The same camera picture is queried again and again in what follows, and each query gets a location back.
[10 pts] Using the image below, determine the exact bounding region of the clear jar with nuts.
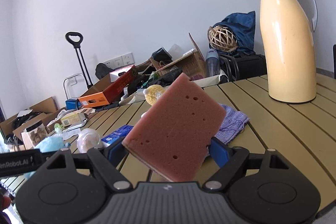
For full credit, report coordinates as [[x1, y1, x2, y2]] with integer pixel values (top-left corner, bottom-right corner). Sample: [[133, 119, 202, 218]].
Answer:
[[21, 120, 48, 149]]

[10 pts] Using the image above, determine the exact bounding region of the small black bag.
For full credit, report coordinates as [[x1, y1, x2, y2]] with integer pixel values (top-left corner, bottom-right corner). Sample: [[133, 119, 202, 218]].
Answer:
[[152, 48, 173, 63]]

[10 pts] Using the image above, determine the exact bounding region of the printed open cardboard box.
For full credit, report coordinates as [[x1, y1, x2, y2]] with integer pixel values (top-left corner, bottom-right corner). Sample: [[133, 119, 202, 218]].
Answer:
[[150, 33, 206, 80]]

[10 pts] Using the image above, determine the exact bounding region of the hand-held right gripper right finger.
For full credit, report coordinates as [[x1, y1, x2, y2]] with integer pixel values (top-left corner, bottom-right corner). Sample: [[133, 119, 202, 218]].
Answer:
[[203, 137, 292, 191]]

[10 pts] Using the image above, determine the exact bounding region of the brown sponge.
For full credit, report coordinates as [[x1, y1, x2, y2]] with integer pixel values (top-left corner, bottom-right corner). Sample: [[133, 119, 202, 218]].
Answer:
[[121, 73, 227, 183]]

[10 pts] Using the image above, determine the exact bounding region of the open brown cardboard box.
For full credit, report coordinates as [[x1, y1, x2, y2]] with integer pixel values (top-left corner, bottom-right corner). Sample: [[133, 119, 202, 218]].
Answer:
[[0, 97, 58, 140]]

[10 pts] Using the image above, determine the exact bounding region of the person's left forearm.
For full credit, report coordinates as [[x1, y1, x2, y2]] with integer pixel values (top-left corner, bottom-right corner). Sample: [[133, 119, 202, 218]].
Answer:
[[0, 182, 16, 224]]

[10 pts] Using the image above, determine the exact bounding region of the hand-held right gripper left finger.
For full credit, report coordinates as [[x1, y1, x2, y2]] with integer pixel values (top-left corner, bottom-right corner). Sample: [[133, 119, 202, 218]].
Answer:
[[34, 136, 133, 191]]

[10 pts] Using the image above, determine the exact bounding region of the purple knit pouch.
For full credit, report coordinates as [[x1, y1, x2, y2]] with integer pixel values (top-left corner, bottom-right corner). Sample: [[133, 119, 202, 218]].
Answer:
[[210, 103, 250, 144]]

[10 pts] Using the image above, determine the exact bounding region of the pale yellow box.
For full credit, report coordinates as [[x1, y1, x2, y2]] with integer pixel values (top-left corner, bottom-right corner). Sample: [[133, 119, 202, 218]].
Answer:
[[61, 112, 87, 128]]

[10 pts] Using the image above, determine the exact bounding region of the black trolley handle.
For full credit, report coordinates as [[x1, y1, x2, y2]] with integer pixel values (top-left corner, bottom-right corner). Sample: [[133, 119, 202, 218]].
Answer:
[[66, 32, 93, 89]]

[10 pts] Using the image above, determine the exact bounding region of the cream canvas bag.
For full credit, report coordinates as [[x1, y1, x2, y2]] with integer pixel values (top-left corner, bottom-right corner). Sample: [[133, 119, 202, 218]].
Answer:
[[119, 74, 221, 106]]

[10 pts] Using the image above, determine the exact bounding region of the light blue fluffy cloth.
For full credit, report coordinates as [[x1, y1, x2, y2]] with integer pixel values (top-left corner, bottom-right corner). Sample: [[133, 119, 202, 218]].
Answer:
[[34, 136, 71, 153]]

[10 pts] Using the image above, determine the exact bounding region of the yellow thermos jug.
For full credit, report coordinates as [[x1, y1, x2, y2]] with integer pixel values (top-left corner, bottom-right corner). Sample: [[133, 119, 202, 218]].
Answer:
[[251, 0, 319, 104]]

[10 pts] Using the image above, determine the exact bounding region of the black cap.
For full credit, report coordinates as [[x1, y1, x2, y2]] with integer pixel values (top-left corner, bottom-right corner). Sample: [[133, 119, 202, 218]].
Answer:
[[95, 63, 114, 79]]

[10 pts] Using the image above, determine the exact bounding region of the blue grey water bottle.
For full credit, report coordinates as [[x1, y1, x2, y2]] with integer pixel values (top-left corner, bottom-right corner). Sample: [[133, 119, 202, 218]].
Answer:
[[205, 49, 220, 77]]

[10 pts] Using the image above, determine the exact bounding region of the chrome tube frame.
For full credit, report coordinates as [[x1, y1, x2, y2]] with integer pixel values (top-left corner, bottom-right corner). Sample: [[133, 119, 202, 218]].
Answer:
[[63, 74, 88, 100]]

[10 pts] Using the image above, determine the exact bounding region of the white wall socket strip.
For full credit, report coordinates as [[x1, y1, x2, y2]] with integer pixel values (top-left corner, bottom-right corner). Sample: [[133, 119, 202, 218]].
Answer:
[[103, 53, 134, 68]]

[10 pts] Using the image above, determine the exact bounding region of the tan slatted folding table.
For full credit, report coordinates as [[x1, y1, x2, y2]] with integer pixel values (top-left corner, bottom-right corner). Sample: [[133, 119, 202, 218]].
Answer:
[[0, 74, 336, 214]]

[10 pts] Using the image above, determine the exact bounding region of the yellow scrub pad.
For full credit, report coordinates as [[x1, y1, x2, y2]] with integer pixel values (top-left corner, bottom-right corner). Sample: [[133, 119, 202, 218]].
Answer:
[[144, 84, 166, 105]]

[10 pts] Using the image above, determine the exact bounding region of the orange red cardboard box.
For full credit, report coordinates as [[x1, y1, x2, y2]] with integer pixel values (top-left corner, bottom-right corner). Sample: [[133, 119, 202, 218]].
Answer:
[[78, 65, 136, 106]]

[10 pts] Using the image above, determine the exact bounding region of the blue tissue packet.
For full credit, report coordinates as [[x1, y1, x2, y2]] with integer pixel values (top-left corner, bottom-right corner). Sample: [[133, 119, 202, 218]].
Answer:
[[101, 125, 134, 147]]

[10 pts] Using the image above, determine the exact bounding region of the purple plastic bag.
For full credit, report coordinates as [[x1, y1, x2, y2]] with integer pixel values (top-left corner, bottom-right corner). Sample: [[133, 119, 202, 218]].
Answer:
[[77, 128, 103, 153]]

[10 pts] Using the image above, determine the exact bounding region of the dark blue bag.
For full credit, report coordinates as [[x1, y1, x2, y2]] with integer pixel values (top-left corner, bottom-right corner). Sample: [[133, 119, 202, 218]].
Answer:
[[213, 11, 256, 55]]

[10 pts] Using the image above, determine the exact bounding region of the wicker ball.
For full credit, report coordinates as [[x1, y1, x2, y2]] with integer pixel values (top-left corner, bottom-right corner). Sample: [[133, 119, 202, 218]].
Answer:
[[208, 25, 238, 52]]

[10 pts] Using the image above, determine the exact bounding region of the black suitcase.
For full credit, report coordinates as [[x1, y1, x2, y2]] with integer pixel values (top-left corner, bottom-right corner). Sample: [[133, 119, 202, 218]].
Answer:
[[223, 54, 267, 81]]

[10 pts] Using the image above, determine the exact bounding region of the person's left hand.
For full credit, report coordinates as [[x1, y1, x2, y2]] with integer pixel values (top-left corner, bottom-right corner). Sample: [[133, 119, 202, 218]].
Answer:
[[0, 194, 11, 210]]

##############################

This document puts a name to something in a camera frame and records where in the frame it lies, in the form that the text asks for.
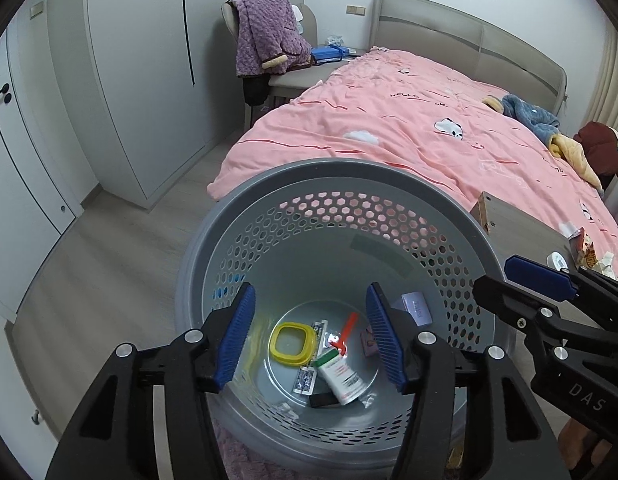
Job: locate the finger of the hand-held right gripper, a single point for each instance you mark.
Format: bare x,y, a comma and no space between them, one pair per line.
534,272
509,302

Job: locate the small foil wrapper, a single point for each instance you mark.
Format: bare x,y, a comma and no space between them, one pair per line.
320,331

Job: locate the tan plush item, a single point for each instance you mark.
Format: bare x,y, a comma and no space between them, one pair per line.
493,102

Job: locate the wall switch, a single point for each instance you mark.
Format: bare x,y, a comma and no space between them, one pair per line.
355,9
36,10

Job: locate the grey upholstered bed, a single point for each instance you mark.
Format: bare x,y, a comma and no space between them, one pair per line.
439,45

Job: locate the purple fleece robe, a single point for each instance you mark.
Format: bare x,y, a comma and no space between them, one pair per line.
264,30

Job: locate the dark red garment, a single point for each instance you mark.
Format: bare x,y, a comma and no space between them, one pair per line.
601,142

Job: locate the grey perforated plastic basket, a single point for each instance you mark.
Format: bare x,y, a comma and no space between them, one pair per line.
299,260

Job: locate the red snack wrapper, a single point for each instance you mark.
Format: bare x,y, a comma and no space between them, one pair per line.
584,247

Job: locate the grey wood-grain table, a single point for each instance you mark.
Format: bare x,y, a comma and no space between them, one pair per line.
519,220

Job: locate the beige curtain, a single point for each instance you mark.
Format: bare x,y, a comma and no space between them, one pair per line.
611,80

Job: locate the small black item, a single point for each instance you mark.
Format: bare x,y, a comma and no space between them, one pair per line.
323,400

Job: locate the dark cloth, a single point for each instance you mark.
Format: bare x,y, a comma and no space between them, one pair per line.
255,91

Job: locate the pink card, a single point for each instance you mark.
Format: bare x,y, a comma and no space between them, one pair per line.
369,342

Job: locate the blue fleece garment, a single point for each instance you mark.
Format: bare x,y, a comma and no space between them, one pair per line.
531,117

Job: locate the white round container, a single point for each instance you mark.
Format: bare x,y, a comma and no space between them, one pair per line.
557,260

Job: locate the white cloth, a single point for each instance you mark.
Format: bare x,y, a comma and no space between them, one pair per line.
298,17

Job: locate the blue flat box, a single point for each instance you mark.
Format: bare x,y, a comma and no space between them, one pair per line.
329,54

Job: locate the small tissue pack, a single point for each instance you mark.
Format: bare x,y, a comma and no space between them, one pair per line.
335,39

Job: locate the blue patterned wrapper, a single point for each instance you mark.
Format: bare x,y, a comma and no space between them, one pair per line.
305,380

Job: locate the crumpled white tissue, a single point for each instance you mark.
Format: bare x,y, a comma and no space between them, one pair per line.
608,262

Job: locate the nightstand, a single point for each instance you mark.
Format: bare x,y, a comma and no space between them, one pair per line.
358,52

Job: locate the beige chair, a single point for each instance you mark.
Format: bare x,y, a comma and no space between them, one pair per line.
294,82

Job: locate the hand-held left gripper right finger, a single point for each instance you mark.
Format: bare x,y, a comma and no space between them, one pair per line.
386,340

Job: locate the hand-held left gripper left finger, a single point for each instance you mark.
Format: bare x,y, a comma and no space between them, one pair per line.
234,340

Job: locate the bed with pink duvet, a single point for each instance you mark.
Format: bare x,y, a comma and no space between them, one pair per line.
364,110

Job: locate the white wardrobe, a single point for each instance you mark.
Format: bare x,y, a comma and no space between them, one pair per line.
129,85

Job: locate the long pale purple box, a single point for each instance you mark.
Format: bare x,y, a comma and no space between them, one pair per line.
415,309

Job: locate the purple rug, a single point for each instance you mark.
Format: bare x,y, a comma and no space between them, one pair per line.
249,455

##############################

→ Task to complete:
Extract from the records above the lines from the one containing "Job: locate the blue fleece" to the one containing "Job: locate the bed", both lines included, exactly as they appear and with nothing else.

→ Problem solution:
Job: locate the blue fleece garment, a single point for each instance you mark.
Format: bare x,y, a comma and no space between them, one pair per line.
531,117

Job: locate the white round container, a single point for each instance you mark.
Format: bare x,y, a comma and no space between them, one pair per line.
557,260

Job: locate the white cloth, a single point for each instance you mark.
Format: bare x,y, a comma and no space between them, one pair per line.
298,17

Job: locate the blue flat box, a single point for each instance you mark.
Format: bare x,y, a comma and no space between them, one pair per line.
329,54

Job: locate the small tissue pack, a single point for each instance you mark.
Format: bare x,y, a comma and no space between them, one pair per line.
335,39

Job: locate the blue patterned wrapper, a single point for each instance you mark.
Format: bare x,y, a comma and no space between them, one pair per line.
305,380

Job: locate the crumpled white tissue, a single point for each instance you mark.
Format: bare x,y, a comma and no space between them, one pair per line.
608,262

Job: locate the nightstand, a single point for each instance you mark.
Format: bare x,y, a comma and no space between them, one pair per line.
358,52

Job: locate the beige chair, a single point for each instance you mark.
Format: bare x,y, a comma and no space between them, one pair per line.
294,82

Job: locate the hand-held left gripper right finger, a single point for each instance you mark.
Format: bare x,y, a comma and no space between them, one pair per line.
386,340

Job: locate the hand-held left gripper left finger, a single point for each instance you mark.
Format: bare x,y, a comma and no space between them, one pair per line.
234,340

Job: locate the bed with pink duvet, a single point for each instance you mark.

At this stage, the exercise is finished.